A #1 seed beat a #4 seed 24 times but a #4 seed only beat a #1 seed 10 times. In other words, #1 seeds have won 24/34 = 70.6% of the 34 meetings between these two seeds.
These three columns show teams 1’s rank, team 2’s rank and whether team 1 won the game:
nrow(mergedtourney)
## [1] 1156
head(mergedtourney[,c("rank1", "rank2", "win")])
## rank1 rank2 win
## 1 16 1 0
## 2 1 9 1
## 3 8 9 0
## 4 9 8 0
## 5 11 3 0
## 6 14 3 0
Lets predict whether team 1 won the game based on the difference in rankings:
model1 <- lm(win~I(rank2-rank1), data=mergedtourney)
“I()” let’s you create functions of variables.

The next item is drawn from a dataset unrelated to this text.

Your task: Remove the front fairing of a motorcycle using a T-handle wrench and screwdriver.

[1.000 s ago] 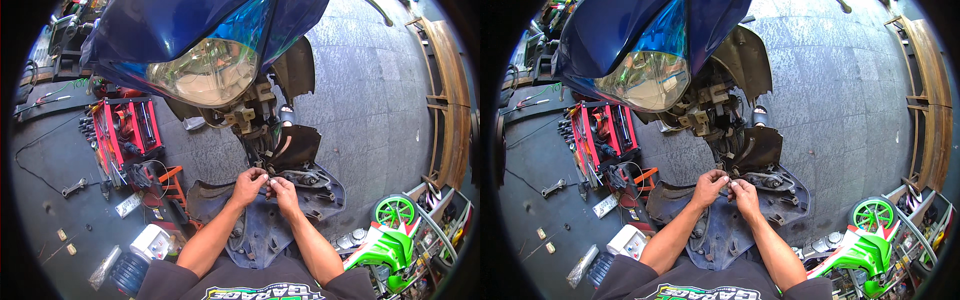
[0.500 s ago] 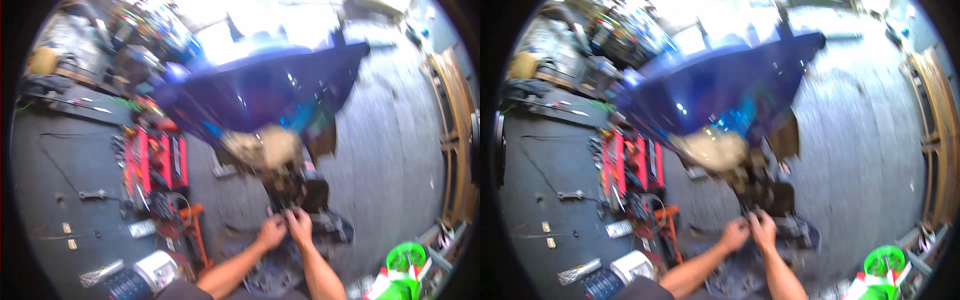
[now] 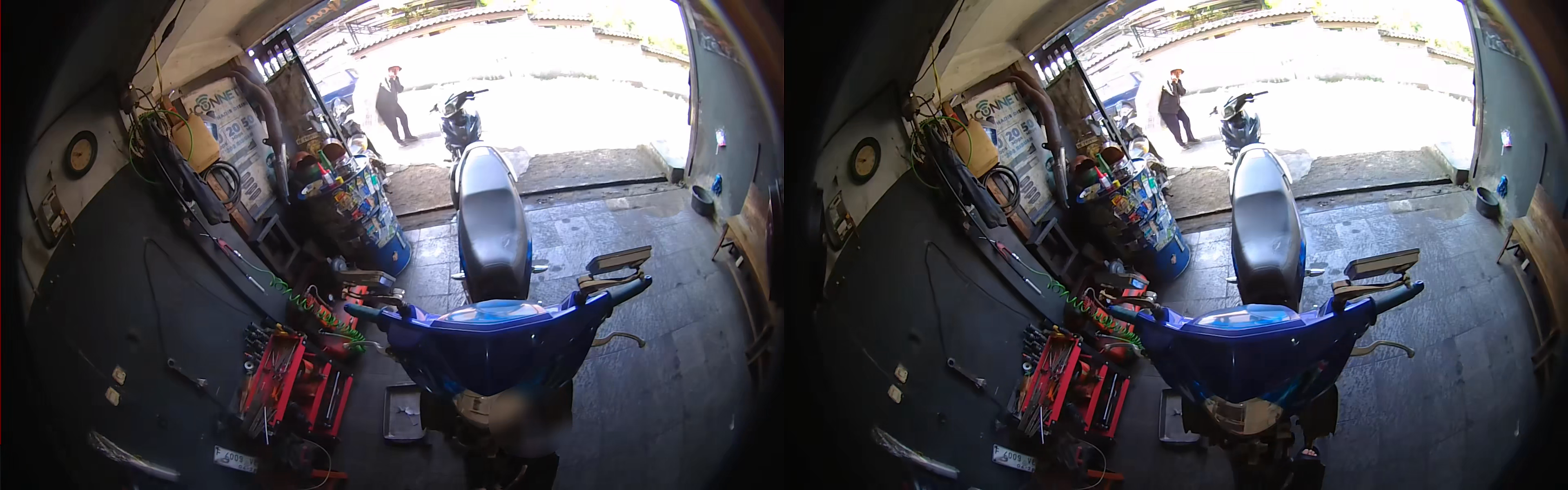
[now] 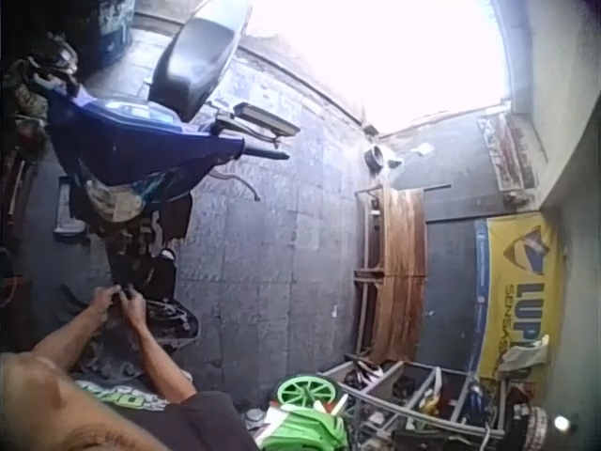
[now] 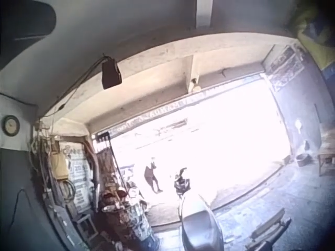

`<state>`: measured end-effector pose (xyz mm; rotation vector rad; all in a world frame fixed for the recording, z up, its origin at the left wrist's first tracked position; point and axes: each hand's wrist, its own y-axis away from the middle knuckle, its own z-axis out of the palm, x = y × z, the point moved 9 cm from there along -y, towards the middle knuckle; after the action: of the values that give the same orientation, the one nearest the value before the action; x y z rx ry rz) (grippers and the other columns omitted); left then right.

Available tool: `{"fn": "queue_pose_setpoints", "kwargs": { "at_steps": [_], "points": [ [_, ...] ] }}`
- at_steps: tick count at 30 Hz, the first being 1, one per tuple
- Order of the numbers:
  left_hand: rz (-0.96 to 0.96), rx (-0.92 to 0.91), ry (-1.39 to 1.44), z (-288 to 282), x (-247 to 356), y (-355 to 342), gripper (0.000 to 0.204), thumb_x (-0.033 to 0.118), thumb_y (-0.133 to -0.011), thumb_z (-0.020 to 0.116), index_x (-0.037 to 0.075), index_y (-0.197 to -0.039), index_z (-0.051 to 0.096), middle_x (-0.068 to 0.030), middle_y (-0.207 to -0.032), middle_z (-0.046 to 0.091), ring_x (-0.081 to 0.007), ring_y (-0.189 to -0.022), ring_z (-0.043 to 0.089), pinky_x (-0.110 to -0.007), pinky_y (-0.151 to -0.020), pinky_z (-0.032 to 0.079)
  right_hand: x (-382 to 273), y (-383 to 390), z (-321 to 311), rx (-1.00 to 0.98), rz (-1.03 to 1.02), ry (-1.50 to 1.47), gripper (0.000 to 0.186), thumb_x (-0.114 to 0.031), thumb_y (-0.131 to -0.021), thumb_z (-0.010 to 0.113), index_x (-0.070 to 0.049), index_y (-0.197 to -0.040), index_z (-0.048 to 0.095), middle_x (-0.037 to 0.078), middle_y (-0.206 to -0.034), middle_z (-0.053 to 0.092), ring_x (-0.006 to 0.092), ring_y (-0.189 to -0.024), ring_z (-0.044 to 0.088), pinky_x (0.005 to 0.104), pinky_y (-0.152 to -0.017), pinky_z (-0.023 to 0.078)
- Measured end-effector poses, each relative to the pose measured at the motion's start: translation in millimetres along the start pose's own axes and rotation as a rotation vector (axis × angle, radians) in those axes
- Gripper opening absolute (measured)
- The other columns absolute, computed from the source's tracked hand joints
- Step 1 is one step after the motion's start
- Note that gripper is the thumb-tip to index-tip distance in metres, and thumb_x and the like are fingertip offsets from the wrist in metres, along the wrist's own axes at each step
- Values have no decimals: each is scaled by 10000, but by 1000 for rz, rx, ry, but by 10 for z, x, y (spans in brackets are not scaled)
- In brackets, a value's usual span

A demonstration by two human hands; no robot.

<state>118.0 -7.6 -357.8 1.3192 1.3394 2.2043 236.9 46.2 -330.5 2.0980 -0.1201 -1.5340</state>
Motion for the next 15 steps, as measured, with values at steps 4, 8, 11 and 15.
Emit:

(model1 <- lm(win~I(rank2-rank1), data=mergedtourney))
##
## Call:
## lm(formula = win ~ I(rank2 - rank1), data = mergedtourney)
##
## Coefficients:
## (Intercept) I(rank2 - rank1)
## 0.49984 0.03316
So, we predict the chance of winning as roughly: .50 + .033*(difference in rankings)
mergedtest$pred <- predict(model1, mergedtest)
write.csv(mergedtest[,c("id", "pred")], "simplemodel.csv", row.names=FALSE, row)
model2 <- lm(win~I(rank2-rank1)+I((rank2-rank1)^2), data=mergedtourney)
model3 <- lm(win ~ I( log(rank2)-log(rank1) ), data=mergedtourney)
Although often a simple solution is the best.
rankpred$pred1 <- predict(model1, rankpred)
rankpred$pred2 <- predict(model2, rankpred)
rankpred$pred3 <- predict(model3, rankpred)
rankpred$pred4 <- pnorm((log(rankpred$rank2+.8)-log(rankpred$rank1+.8))/1)
View(rankpred)
Try building the best models you can using just team rankings.
You can use a linear model: lm()
or just make up something that you think might work